Are you ready for chaos engineering? Here's how to weather the storms you're about to create.
You know what’s fun as an engineer, but also terrifying if you’re accountable for service reliability? Breaking your systems, on purpose, and then magically restoring them to working order a few minutes later.
You guessed it: we’re talking about chaos engineering. It’s truly a thrilling part of our engineering practice, but how can we keep both software engineers and service reliability folks happy?
In this article, I'll go over how to know when you're tall enough to ride the chaos engineering rollercoaster, and how to have fun and stay safe at the same time. With that in mind, let's get started. Remember to keep your hands inside the moving vehicle at all times!
Preconditions for chaos engineering
Before you board the chaos engineering car, make sure that you’re adequately prepared, and that you can afford to spend the engineering resources to enter the theme park in the first place. If your organization does not believe that reliability is important, or conversely believes in rigid reliability at all costs, then chaos engineering is not yet for you. There may be far more accessible wins for you and your organization by setting appropriate targets for reliability and being able to meet them.
For instance, if your pager is already on fire from real or phantom incidents, you cannot afford to inject new chaos into your systems. Those systems are chaotic enough already, and will put your engineers at risk of burnout if the situation is allowed to continue. If your product is unreliable, your customers will churn if you do not improve reliability first before adding new services and features. Focus on those existing issues before you pile future hypotheticals onto your to-fix list.
Conversely, if your service is generally running fine but your organization is insistent upon restrictive change control boards, "100% uptime," and manual QA testing in staging environments, then it will be challenging for you to accumulate the organizational capital to perform live tests in production. However, you can make incremental progress by adding chaos tests to your staging environment.
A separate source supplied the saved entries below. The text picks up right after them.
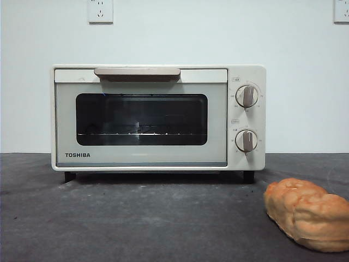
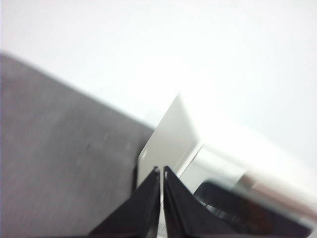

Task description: The left arm flap open the oven, the right arm pick bread and place it into oven, the left arm flap close the oven

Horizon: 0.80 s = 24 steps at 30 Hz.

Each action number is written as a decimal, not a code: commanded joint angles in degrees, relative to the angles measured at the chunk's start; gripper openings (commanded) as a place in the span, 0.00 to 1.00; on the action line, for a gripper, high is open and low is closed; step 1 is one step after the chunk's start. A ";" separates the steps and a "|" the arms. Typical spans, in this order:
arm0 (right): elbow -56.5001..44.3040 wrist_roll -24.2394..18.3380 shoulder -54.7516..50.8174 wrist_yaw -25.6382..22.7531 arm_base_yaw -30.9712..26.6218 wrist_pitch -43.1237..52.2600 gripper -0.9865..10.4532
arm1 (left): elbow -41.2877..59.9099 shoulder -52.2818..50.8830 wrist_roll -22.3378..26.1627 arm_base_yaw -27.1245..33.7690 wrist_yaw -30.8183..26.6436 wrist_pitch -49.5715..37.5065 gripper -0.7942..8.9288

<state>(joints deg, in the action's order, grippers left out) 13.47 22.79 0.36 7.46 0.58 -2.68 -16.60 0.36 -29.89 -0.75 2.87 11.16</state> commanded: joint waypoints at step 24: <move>39.85 -19.96 29.46 12.98 0.04 -41.57 0.09 | -33.14 28.39 23.04 -0.02 18.12 31.93 0.10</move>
<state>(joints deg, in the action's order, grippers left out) 51.96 5.78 28.58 19.86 0.60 -43.07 -47.86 27.33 -10.55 -0.78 20.21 42.19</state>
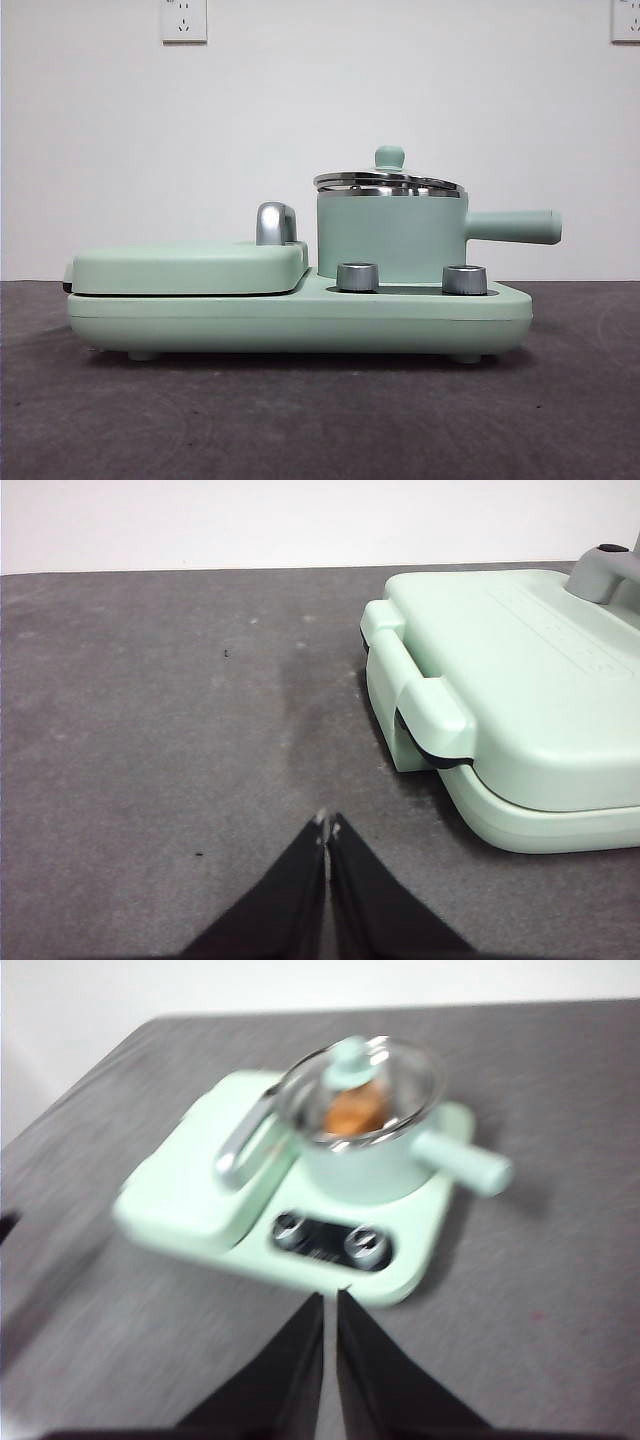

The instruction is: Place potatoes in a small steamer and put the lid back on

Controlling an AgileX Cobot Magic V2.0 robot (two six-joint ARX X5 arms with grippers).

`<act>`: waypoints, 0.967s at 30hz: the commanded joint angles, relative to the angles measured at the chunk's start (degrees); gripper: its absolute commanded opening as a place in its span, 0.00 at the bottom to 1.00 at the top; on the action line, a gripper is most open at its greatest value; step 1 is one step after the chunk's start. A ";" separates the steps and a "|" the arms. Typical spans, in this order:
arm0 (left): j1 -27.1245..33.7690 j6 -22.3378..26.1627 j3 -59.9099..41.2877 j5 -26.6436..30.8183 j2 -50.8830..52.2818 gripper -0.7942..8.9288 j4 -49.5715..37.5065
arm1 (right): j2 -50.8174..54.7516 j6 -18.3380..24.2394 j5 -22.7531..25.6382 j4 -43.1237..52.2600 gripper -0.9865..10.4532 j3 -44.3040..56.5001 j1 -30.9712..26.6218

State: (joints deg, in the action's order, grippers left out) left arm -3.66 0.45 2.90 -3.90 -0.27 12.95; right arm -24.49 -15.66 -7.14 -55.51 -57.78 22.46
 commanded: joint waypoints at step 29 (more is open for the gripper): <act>-0.11 0.37 -1.14 -0.20 0.09 0.09 0.31 | 24.28 17.62 6.84 47.19 0.10 57.13 -21.16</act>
State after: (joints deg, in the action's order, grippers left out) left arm -3.66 0.45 2.90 -3.95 -0.27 12.95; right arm -0.27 1.50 -0.82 -8.84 -0.93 1.39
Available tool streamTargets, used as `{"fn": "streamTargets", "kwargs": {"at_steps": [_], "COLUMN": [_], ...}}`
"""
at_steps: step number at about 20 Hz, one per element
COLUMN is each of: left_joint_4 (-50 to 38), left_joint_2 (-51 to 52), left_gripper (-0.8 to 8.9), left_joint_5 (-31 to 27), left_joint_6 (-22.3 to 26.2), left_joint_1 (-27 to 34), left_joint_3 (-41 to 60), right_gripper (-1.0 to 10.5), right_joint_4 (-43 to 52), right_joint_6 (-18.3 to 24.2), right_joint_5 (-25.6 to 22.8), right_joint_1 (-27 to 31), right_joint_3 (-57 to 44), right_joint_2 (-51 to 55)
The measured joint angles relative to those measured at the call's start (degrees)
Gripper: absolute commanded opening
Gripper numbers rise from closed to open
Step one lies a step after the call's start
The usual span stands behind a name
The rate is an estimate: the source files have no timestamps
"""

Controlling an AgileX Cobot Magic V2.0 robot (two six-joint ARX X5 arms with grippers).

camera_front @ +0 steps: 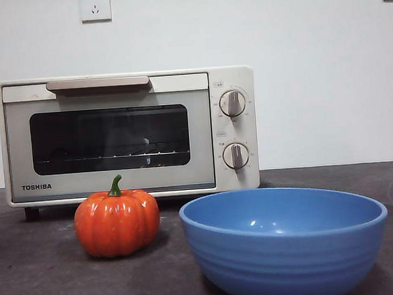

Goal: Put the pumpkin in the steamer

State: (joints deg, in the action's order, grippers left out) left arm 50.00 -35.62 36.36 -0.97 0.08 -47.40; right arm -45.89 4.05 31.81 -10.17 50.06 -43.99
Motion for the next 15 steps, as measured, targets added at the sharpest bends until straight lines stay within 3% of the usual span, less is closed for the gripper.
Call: {"fn": "streamTargets", "kwargs": {"at_steps": [7,15], "left_joint_4": [0.00,0.00], "left_joint_2": [0.00,0.00], "left_gripper": [0.18,0.18], "left_joint_5": [-0.02,0.00], "left_joint_6": [0.02,0.02], "left_joint_1": [0.00,0.00], "left_joint_3": [0.00,0.00], "right_gripper": [5.1,5.1], "right_joint_4": [2.32,18.21], "right_joint_6": [-0.79,-7.23], "right_joint_5": [0.02,-1.22], "right_joint_1": [-2.75,-19.85], "right_joint_3": [0.00,1.95], "right_joint_2": [-0.24,-11.96]}}
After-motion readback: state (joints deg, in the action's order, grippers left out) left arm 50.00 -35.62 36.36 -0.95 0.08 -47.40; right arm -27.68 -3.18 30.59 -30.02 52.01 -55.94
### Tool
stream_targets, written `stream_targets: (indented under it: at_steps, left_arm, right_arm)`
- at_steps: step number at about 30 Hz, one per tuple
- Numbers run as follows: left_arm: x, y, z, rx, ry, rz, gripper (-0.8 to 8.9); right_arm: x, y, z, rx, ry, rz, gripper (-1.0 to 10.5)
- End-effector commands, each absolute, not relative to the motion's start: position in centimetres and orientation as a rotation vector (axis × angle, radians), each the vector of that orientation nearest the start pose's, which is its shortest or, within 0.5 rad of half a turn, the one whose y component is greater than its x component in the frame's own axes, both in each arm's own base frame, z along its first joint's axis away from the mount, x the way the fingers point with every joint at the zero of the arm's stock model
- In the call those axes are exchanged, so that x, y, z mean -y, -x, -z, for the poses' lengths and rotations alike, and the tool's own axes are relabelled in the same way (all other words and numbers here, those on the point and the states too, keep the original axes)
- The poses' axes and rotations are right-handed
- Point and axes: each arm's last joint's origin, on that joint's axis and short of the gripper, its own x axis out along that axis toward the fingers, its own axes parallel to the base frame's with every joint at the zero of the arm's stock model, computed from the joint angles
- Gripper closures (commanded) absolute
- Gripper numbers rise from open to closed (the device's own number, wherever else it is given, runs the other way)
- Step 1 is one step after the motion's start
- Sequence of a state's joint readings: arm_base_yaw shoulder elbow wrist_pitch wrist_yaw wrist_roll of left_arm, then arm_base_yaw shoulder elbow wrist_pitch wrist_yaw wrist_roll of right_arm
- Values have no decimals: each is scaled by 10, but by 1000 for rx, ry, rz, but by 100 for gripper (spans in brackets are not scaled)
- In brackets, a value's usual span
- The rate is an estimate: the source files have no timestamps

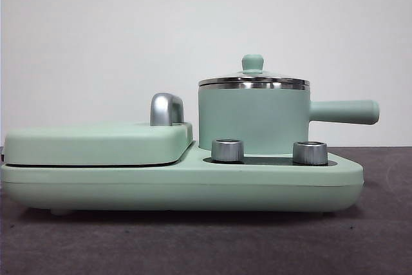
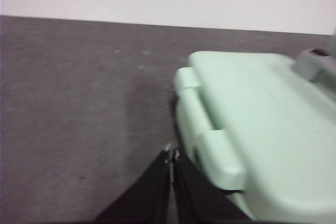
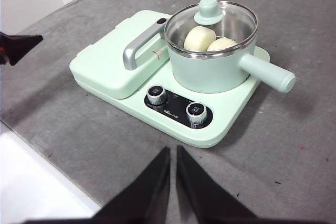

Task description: Put the buns in a small steamer

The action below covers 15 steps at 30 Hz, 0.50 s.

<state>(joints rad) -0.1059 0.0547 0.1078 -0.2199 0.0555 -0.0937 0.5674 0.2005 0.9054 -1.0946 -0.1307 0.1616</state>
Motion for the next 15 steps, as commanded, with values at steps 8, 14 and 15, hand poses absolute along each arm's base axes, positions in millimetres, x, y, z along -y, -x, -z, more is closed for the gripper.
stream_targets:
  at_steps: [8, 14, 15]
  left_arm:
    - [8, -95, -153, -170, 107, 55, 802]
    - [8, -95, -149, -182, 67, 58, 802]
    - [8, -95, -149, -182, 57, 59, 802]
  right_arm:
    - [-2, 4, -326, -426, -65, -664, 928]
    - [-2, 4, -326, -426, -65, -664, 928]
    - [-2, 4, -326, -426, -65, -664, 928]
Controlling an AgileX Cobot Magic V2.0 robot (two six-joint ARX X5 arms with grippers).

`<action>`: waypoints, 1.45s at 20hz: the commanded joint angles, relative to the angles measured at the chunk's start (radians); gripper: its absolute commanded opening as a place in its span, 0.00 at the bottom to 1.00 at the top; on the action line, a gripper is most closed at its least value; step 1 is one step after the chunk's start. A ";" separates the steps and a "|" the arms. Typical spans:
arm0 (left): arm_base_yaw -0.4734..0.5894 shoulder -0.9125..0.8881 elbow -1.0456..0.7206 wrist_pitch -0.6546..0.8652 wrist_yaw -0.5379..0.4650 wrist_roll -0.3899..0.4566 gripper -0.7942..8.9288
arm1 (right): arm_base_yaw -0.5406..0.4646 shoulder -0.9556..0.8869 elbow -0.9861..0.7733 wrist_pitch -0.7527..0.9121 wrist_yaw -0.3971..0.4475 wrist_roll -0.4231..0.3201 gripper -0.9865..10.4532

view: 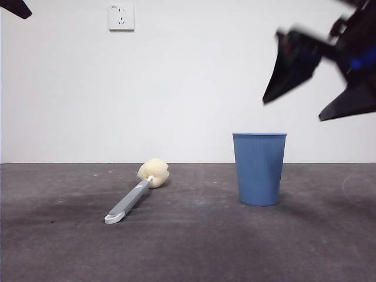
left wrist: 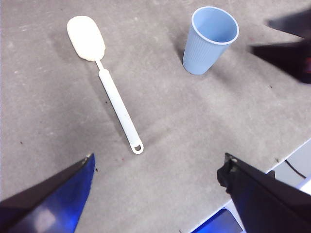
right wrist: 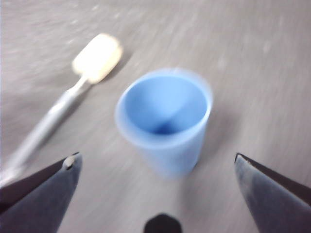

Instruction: Pick up the cup brush,pick up the cup,insert the brush into the cup,clean the cup,put the cup brush back,put the cup back to the fixed position on the table

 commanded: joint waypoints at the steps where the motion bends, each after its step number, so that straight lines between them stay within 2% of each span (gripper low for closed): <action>1: 0.002 -0.002 -0.006 -0.009 -0.003 0.014 0.53 | 0.031 -0.140 0.050 -0.224 -0.087 0.121 0.58; 3: 0.002 -0.002 -0.006 -0.011 -0.002 0.029 0.53 | 0.068 -0.223 0.105 -0.373 -0.126 0.134 0.58; 6: 0.002 -0.002 -0.006 -0.028 0.003 0.032 0.53 | 0.114 -0.293 0.195 -0.567 -0.126 0.134 0.56; 8: 0.002 -0.002 -0.006 -0.045 0.003 0.035 0.48 | 0.129 -0.314 0.246 -0.665 -0.126 0.134 0.43; 10: 0.002 -0.002 -0.006 -0.057 0.003 0.035 0.17 | 0.138 -0.327 0.268 -0.727 -0.126 0.134 0.20; 11: 0.002 -0.002 -0.006 -0.062 0.003 0.036 0.07 | 0.140 -0.335 0.268 -0.749 -0.125 0.132 0.07; 27: 0.002 -0.003 -0.006 -0.050 -0.011 0.038 0.08 | 0.139 -0.335 0.268 -0.793 -0.121 0.126 0.09; 29: 0.013 -0.028 -0.006 -0.031 -0.041 0.081 0.08 | 0.139 -0.335 0.268 -0.793 -0.121 0.126 0.09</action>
You can do tabletop exercises to rehearse communication patterns and team cooperation without touching your systems. Additionally, you can start setting more realistic expectations about the tradeoffs between reliability and velocity without dialing the production chaos up to eleven.
Let's assume your organization is somewhere in the middle between these two extremes. Things aren't constantly on fire, you can push code without weeks of delay, and you have enough breathing room to start asking, "What's looming next on the horizon?" First, you'll want to quantify the amount of reliability budget you have to work with. Not everyone can or should ride the wildest rollercoaster, and sometimes even the gentlest log ride will feel like a big enough thrill. Knowing what you and your customers' level of queasiness is at all times will prevent you from going too far and causing an unfortunate incident.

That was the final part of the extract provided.